All of lore.kernel.org
 help / color / mirror / Atom feed
* RE: copying large files over NFS locks up machine on-testing from Thursday
@ 2005-05-21 20:40 Ian Pratt
  0 siblings, 0 replies; 10+ messages in thread
From: Ian Pratt @ 2005-05-21 20:40 UTC (permalink / raw)
  To: Kip Macy, Chris Wright; +Cc: xen-devel

 

> If it happens on -unstable in domUs (it probably does) I can 
> grab a coredump or attach to it while it is running and see 
> where it is wedged.
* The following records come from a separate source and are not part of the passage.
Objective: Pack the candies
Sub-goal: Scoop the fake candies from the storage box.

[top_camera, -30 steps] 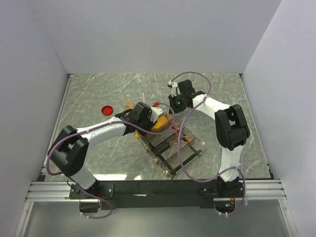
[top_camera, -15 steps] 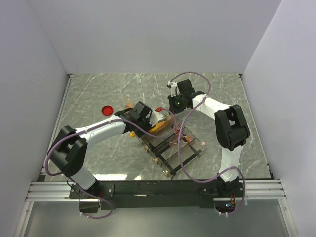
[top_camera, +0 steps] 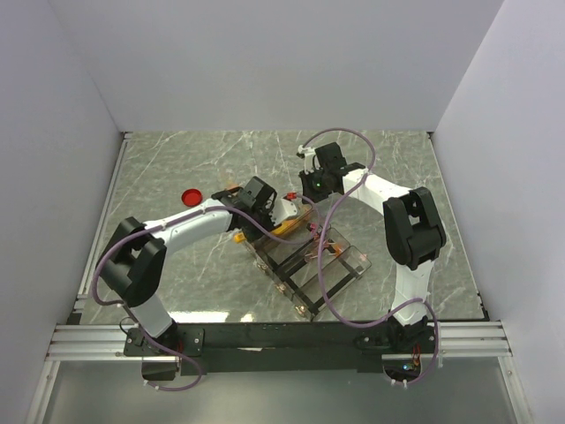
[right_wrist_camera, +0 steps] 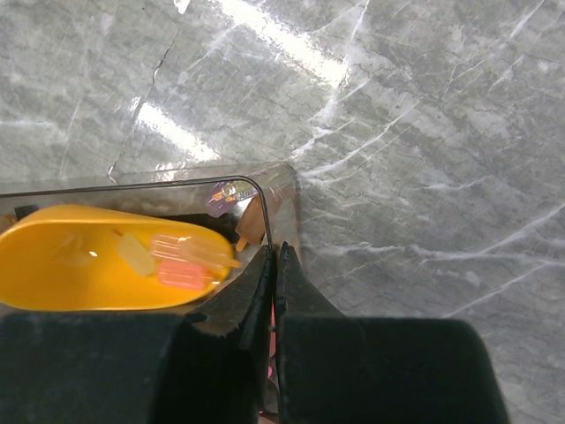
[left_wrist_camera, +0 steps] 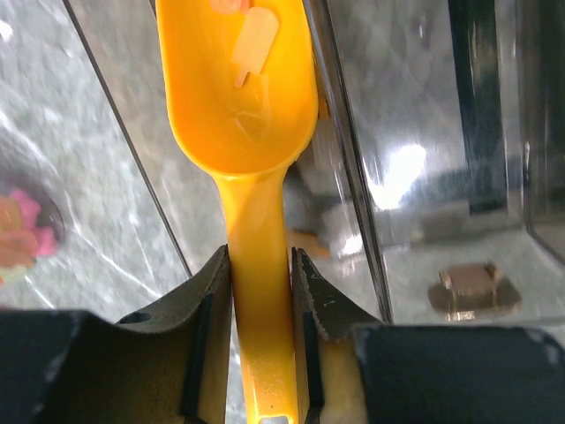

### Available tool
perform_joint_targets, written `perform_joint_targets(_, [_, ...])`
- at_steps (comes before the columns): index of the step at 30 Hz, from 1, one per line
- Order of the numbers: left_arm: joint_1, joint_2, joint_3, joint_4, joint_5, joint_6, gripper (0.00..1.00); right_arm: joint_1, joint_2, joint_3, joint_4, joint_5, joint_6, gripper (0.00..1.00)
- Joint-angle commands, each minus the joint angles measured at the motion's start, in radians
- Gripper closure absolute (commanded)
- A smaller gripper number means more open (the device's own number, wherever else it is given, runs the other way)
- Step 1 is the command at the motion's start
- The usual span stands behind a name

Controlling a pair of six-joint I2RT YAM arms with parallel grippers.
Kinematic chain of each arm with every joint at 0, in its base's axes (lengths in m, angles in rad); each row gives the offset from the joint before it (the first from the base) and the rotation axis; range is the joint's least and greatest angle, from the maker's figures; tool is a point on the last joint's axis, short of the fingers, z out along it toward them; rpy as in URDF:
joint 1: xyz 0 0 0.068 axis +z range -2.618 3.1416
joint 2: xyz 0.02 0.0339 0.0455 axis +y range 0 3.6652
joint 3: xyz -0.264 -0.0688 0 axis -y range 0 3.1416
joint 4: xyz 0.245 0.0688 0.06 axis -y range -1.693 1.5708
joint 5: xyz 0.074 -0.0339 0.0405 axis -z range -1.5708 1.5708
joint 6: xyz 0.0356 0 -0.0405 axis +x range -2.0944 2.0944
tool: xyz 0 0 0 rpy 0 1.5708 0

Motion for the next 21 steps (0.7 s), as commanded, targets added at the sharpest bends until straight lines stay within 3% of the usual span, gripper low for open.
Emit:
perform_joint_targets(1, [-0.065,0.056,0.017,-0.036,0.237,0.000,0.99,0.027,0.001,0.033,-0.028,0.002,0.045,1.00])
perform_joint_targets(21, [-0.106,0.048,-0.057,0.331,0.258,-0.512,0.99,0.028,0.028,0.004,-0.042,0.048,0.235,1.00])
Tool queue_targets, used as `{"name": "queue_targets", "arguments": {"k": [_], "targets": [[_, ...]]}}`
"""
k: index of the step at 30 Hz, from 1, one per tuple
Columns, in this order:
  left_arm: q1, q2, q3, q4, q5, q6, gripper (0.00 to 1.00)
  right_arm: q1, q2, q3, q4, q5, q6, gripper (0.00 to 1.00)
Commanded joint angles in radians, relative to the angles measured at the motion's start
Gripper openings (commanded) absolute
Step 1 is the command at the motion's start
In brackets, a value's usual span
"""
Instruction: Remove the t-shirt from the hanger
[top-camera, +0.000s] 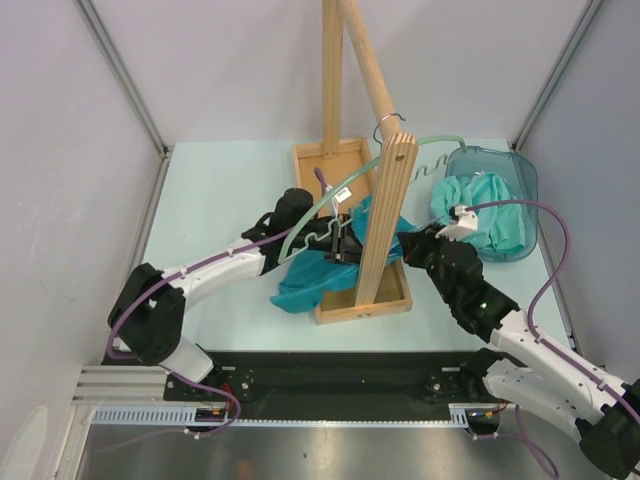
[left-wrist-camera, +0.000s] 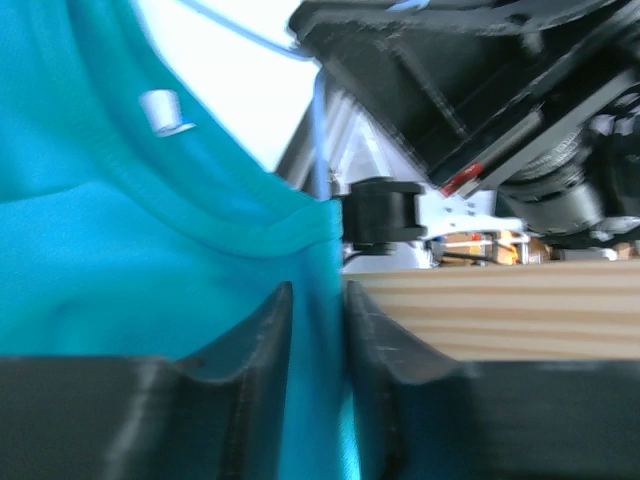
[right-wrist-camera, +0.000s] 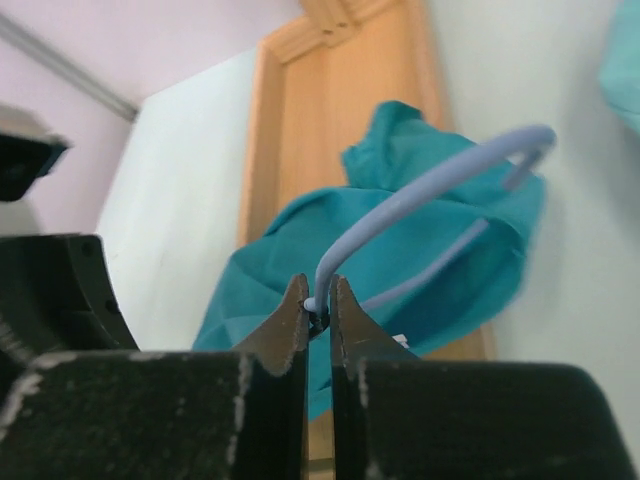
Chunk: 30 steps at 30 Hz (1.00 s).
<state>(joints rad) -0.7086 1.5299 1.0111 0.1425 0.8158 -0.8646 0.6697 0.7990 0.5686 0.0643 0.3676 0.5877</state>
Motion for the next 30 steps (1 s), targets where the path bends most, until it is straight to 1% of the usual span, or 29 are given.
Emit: {"name": "queue_targets", "arguments": {"k": [1, 2, 3, 4, 6, 7, 10, 12, 14, 17, 21, 23, 25, 30], "targets": [[-0.040, -0.060, 0.067, -0.233, 0.001, 0.211, 0.40, -0.004, 0.009, 0.108, -0.135, 0.163, 0.080, 0.00], [-0.040, -0.071, 0.070, -0.288, -0.027, 0.235, 0.46, -0.002, 0.012, 0.117, -0.153, 0.181, 0.087, 0.00], [-0.038, -0.083, 0.070, -0.305, -0.056, 0.274, 0.58, -0.004, 0.019, 0.129, -0.176, 0.189, 0.096, 0.00], [-0.038, -0.112, 0.064, -0.319, -0.096, 0.289, 0.63, -0.004, 0.031, 0.145, -0.232, 0.200, 0.122, 0.00], [-0.038, -0.145, 0.043, -0.334, -0.127, 0.324, 0.78, -0.005, 0.048, 0.192, -0.296, 0.226, 0.159, 0.00], [-0.038, -0.169, 0.020, -0.333, -0.141, 0.332, 0.79, -0.007, 0.058, 0.209, -0.360, 0.234, 0.196, 0.00], [-0.038, -0.200, -0.017, -0.379, -0.170, 0.368, 0.83, -0.007, 0.095, 0.263, -0.440, 0.243, 0.242, 0.00], [-0.038, -0.223, -0.051, -0.370, -0.162, 0.369, 0.85, -0.005, 0.120, 0.290, -0.466, 0.248, 0.258, 0.00], [-0.038, -0.260, -0.089, -0.368, -0.165, 0.371, 0.86, -0.007, 0.140, 0.300, -0.469, 0.254, 0.251, 0.00], [-0.038, -0.303, -0.105, -0.394, -0.173, 0.383, 0.88, -0.015, 0.169, 0.318, -0.462, 0.252, 0.247, 0.00], [-0.038, -0.347, -0.097, -0.425, -0.194, 0.407, 0.96, -0.018, 0.219, 0.335, -0.426, 0.226, 0.232, 0.00], [-0.038, -0.358, -0.086, -0.446, -0.202, 0.420, 0.98, -0.019, 0.233, 0.341, -0.411, 0.215, 0.230, 0.00], [-0.038, -0.372, -0.097, -0.457, -0.204, 0.424, 0.98, -0.025, 0.250, 0.361, -0.419, 0.209, 0.231, 0.00], [-0.038, -0.409, -0.181, -0.454, -0.222, 0.408, 0.93, -0.039, 0.262, 0.405, -0.442, 0.199, 0.251, 0.00]]}}
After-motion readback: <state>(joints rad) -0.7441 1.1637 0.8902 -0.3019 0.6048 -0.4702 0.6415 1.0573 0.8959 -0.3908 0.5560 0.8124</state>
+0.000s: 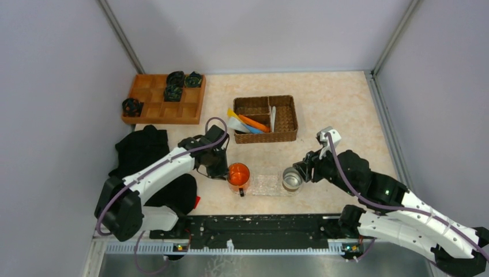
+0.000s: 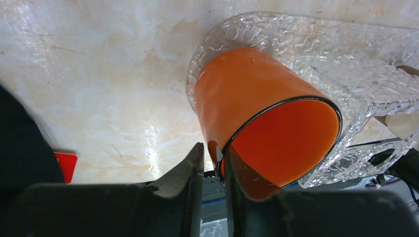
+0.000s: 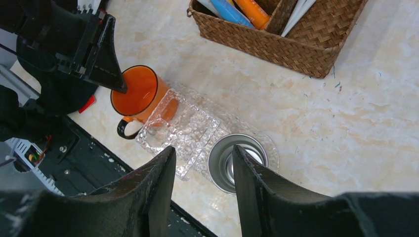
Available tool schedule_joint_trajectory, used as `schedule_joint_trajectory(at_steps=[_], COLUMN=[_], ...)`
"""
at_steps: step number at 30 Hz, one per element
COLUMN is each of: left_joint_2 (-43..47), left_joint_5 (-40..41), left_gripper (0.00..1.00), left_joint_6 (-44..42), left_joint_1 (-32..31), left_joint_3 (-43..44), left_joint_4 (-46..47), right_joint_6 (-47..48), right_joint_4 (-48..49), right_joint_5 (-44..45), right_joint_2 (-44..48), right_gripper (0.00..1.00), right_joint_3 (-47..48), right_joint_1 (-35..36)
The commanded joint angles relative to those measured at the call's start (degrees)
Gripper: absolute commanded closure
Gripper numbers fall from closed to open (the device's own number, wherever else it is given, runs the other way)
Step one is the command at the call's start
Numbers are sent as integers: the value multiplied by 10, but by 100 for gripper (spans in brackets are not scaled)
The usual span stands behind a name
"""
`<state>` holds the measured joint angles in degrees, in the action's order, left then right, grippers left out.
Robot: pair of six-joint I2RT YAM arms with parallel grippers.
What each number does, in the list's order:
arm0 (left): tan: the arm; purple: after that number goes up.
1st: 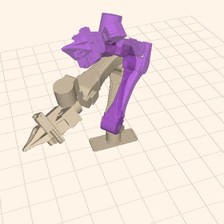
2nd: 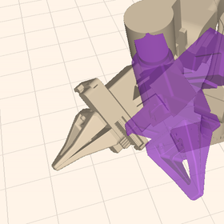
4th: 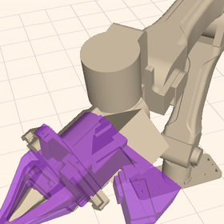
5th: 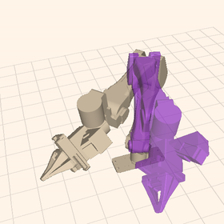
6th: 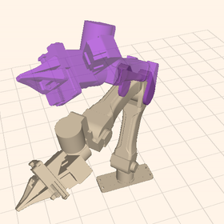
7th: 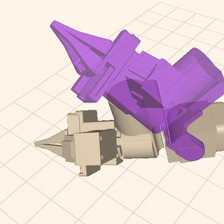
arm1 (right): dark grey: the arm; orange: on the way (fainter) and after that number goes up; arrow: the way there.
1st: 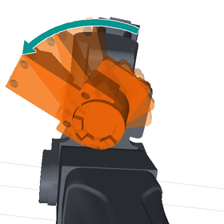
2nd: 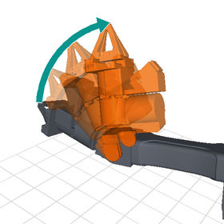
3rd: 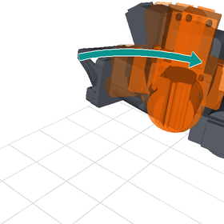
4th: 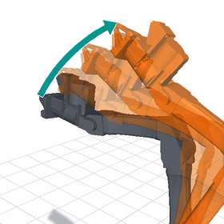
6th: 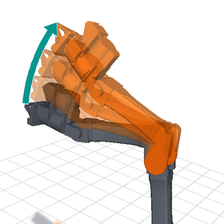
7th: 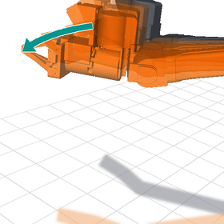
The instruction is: Prepare toiletry sets of a toothbrush and toothpaste on the tray
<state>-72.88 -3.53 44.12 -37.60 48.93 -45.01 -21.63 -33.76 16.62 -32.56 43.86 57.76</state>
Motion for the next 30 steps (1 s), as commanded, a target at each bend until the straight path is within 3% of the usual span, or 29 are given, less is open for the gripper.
schedule_joint_trajectory(at_steps=[1,3,9,30], left_joint_2=[-19,-30,-54,-73], left_joint_5=[14,10,-6,-11], left_gripper=[78,87,100,99], left_joint_6=[3,-5,-28,-155], left_joint_1=[-3,-3,-3,-9], left_joint_3=[26,33,56,122], left_joint_4=[2,3,5,-82], right_joint_6=[5,4,4,4], right_joint_4=[23,22,21,17], right_joint_5=[-1,0,1,4], right_joint_2=[6,5,-1,-25], right_gripper=[54,54,54,54], right_joint_3=[-2,-2,0,9], right_joint_1=[3,3,3,4])
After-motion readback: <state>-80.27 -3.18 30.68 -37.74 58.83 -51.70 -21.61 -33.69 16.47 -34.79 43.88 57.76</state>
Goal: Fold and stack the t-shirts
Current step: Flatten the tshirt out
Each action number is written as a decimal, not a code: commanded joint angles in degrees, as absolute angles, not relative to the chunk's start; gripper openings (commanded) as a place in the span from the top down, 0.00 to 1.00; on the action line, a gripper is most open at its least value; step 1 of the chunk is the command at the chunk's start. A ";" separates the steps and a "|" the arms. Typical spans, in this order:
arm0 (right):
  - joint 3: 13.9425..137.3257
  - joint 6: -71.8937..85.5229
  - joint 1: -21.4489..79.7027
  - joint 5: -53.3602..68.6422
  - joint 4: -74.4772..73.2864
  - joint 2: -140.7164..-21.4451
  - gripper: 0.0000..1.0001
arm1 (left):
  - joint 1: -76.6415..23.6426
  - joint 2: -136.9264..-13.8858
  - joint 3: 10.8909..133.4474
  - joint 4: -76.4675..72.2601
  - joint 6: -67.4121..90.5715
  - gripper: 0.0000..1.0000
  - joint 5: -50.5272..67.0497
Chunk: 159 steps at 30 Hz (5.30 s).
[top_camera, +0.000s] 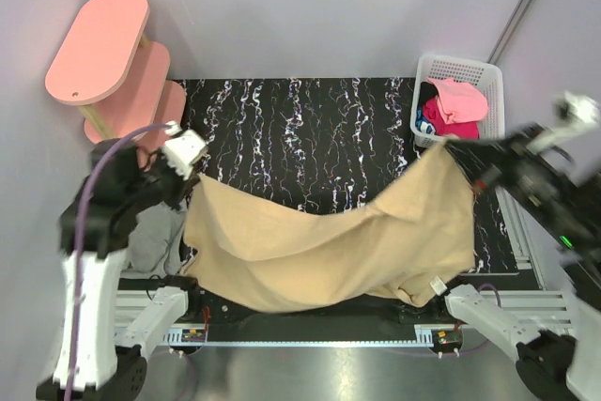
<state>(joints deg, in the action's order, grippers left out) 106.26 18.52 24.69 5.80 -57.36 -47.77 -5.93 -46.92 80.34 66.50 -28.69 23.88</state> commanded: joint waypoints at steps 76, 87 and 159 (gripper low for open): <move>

I don't have a port master where I'm at 
> so I can't use pdb or cdb.

It's also worth giving it a prod with 'xm sysrq' to see what's going on.
Also knowing whether its busy looping or blocked can be useful.

Ian
 
> On 5/21/05, Chris Wright <chrisw@osdl.org> wrote:
> > * Kip Macy (kip.macy@gmail.com) wrote:
> > > I've locked up my dom0 a couple of times this morning 
> copying a 3GB 
> > > file from local disk to an NFS mount(neither xend nor 
> guests running).
> > > I don't encounter this problem on the stock CentOS 4 kernel. The 
> > > machine is a PowerEdge 2850 with 2 e1000 cards - the one 
> in use is 
> > > connected to a PowerConnect 2216 10/100 switch and has negotiated 
> > > 100Mbit. I'll check if the stock Cambridge isn't negotiating full 
> > > duplex but that shouldn't cause lockups.
> > >
> > > My mount options are:
> > > defaults,intr,rsize=32768,wsize=32768,nfsvers=3,tcp,timeo=600
> > 
> > Hmm, I've seen this on stock 2.6.11 kernels as well (no xen).  Any 
> > chance you can get useful debugging out it?
> > 
> > thanks,
> > -chris
> >
> 
> _______________________________________________
> Xen-devel mailing list
> Xen-devel@lists.xensource.com
> http://lists.xensource.com/xen-devel
> 

^ permalink raw reply	[flat|nested] 10+ messages in thread

* RE: copying large files over NFS locks up machine on-testing from Thursday
@ 2005-05-22  2:51 Ian Pratt
  2005-05-22  3:26 ` Kip Macy
  0 siblings, 1 reply; 10+ messages in thread
From: Ian Pratt @ 2005-05-22  2:51 UTC (permalink / raw)
  To: Kip Macy, Chris Wright; +Cc: xen-devel

 
> I just tried copying the 3GB file over NFS from within a domU 
> on -testing in hopes of getting some debug info. dom0 became 
> unresponsive for a few seconds after close to a minute. It 
> had successfully copied 2.3GB when I hit ^C and then started 
> a copy from NFS to the domU's / which itself is a loopback 
> device mounted over NFS in dom0 - shortly thereafter the 
> machine locked up, the only output being complaints from 
> megaraid about aborted SCSI commands. It seems possible that 
> this is a dom0 issue.

It sounds like the megaraid driver is unhappy. Can you reproduce this
copying the file to /dev/null?

It's worth checking the Dell site to make sure you have the latest
megaraid firmware and driver.

Ian

^ permalink raw reply	[flat|nested] 10+ messages in thread

* Re: copying large files over NFS locks up machine on-testing from Thursday
  2005-05-22  2:51 copying large files over NFS locks up machine on-testing from Thursday Ian Pratt
@ 2005-05-22  3:26 ` Kip Macy
  2005-05-22 18:24   ` Kip Macy
  0 siblings, 1 reply; 10+ messages in thread
From: Kip Macy @ 2005-05-22  3:26 UTC (permalink / raw)
  To: Ian Pratt; +Cc: Chris Wright, xen-devel

 > It sounds like the megaraid driver is unhappy. Can you reproduce this
> copying the file to /dev/null?

I think it was unhappy because its interrupts weren't being serviced.
Copying /home/kmacy/suseroot.0 to /home/kmacy/suseroot.1 (NFS -> NFS)
locks the machine up just fine. The machine will also become
unresponsive transiently when running fsck in domU on a filesystem
that is a loopback device mounted over NFS.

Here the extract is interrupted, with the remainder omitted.